If the corresponding sematic properties are not in the archive of brain, we thus cannot perceive that symbol, which happens a lot such as when we read articles written in languages we don’t know. If that happens we have to use learning process to establish the connection. For example, we must learn a particular language, particularly building vocabularies, which in fact is the process of establishing connections between syntactic and sematic properties of symbols, before we can read articles written in that particular language, particularly building our vocabularies.
Learning process is that minds, either human or artificial, establish connections between sematic properties and syntactic properties according to a set of commands or methods. Those new information created can either be archived for retrieve of perception, or be adopted to update the particular set of commands or methods of learning process, namely evolution, which looks like a programme can rewrite itself.
That requires the possibility to construct or programme sets of commands or execution orders to realize learning process. Therefore the question that “Could a computer have a mind?” becomes “Could we programme set of executing orders to achieve learning process?”
We all have feelings or experience of making unconscious decisions. Hubert Dreyfus argued that human intelligence and expertise depended primarily on unconscious instincts rather than conscious symbolic manipulation, and thus further argued that these unconscious skills would never be captured in formal rules. If that is the case, it would be truth that it is impossible to construct or programme sets of commands or execution orders to realize learning process.
Turing argued in response that, just because we do not know the rules that govern a complex behaviour, this does not mean that no such rules exist.

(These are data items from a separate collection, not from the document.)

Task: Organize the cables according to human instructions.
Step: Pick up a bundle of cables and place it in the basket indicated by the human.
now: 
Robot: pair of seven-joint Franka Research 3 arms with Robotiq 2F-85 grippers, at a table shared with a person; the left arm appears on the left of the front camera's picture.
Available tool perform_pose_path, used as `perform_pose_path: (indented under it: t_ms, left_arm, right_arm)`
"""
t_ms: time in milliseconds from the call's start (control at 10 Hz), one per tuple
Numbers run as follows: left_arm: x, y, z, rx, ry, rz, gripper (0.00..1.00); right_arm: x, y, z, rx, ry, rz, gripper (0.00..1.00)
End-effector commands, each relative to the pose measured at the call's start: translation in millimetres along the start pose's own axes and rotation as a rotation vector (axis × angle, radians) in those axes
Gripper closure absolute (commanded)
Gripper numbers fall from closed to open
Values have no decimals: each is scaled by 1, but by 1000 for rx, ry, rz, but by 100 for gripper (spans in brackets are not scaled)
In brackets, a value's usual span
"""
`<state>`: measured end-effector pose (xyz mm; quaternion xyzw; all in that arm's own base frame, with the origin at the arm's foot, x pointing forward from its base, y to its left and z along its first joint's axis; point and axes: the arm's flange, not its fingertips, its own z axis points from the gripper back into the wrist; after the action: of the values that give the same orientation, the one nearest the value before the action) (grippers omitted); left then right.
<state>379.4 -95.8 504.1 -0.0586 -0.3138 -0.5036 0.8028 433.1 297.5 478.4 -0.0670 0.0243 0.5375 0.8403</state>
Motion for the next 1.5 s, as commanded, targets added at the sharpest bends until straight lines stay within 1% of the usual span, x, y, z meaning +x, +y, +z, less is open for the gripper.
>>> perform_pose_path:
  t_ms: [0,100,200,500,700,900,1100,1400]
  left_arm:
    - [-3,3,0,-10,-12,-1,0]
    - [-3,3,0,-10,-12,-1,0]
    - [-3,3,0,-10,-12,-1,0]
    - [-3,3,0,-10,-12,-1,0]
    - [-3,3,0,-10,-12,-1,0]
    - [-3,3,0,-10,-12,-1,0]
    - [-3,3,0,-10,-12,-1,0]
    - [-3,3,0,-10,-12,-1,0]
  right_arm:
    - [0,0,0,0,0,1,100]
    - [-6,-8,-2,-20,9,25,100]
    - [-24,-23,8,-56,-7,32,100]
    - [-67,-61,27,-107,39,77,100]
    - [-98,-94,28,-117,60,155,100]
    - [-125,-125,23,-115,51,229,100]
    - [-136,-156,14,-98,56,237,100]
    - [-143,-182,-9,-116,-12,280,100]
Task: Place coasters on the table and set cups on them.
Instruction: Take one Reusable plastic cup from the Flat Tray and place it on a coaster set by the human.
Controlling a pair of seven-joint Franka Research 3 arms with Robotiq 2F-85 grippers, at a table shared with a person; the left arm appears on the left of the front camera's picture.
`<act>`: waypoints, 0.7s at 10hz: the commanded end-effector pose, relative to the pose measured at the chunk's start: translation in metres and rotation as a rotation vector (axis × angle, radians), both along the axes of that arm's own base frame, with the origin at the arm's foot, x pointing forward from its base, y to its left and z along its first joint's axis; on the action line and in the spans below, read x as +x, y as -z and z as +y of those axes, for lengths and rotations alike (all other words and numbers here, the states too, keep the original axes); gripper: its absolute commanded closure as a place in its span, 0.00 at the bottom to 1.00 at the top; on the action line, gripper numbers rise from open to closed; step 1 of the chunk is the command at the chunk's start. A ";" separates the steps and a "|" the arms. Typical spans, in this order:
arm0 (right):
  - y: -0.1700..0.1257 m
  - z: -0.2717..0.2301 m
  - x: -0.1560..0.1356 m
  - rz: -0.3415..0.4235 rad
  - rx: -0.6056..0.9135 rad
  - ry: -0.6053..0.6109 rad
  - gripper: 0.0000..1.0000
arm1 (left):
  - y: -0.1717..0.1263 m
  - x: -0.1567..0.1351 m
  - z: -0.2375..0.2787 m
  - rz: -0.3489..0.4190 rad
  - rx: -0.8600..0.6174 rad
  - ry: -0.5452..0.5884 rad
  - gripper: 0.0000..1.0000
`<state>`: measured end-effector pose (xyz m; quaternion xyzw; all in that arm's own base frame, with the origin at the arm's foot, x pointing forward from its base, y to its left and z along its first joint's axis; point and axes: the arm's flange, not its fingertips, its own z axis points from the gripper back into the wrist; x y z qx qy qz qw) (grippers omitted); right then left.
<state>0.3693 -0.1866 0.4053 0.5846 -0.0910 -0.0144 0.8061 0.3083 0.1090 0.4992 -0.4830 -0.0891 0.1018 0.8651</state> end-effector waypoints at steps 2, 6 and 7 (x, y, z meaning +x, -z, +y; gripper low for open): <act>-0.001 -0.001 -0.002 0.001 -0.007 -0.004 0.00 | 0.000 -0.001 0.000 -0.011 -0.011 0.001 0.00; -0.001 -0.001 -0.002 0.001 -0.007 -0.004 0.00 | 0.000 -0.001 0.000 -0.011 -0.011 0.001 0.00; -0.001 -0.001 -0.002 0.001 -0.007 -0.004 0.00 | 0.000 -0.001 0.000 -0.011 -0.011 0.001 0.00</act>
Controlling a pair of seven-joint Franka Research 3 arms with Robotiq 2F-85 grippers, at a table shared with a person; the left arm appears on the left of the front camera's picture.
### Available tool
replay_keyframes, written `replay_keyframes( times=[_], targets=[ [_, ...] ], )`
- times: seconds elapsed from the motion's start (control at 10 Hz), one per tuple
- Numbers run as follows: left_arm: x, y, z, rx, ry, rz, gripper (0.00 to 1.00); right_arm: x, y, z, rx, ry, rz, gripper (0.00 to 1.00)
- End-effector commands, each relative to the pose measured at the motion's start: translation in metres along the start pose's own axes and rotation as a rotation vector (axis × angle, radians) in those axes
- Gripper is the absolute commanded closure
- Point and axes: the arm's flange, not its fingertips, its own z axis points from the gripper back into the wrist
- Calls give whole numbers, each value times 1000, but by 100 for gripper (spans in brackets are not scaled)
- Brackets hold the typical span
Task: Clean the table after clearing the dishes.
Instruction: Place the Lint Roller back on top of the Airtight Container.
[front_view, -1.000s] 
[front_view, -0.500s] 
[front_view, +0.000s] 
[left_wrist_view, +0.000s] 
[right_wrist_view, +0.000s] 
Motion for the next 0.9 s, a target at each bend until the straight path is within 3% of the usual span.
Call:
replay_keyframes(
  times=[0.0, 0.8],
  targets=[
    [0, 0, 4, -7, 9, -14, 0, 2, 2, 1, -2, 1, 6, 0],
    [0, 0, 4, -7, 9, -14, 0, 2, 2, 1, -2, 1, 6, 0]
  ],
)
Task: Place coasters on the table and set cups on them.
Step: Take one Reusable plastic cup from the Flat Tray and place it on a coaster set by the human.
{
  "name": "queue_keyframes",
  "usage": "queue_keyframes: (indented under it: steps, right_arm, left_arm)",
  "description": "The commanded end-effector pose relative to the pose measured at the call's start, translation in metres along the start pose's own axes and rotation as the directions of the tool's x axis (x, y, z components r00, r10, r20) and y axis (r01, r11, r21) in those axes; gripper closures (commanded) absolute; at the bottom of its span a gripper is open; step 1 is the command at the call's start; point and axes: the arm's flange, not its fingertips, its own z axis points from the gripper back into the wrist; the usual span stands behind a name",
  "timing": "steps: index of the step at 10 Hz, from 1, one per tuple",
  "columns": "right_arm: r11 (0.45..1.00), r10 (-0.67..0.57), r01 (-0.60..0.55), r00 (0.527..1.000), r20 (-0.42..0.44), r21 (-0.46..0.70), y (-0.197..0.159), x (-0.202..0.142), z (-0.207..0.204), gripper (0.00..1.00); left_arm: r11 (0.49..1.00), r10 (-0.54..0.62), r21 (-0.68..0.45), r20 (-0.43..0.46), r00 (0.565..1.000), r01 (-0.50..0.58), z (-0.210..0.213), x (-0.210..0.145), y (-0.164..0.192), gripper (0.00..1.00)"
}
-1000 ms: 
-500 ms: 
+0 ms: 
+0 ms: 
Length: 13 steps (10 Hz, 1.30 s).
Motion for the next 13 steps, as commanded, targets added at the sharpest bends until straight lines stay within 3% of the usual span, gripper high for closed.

He wrote: "we cannot so easily convince ourselves of the absence of complete laws of behaviour ... The only way we know of for finding such laws is scientific observation, and we certainly know of no circumstances under which we could say, 'We have searched enough. There are no such laws.” Advances in science and technology lately partially have supported Turing’s arguments, since progress has been made towards discovering the “rules” that govern unconscious reasoning.
Neurobiologists believe all the problems regarding the process of learning and the set of executing orders to achieve it will be solved as we begin to identify the neural correlates of consciousness: the actual relationship between the machinery in our heads and its collective properties; such as the mind, experience and understanding. Other related questions such as Can a machine have emotions, Can a machine be self-aware, Can a machine be original or creative, or Can a machine have a soul, only depend on the complexity of the learning process, self-improving evolution.
Till here we are able to answer the questions that whether a computer could have a mind. The answer is YES. A computer could have a mind or a computer could be as intelligent as human if it achieves artificial intelligence involving a self-learning and self-improving process. And so far the evidence from the advances in science and technology support the possibility to realize such a self-learning and self-improving process.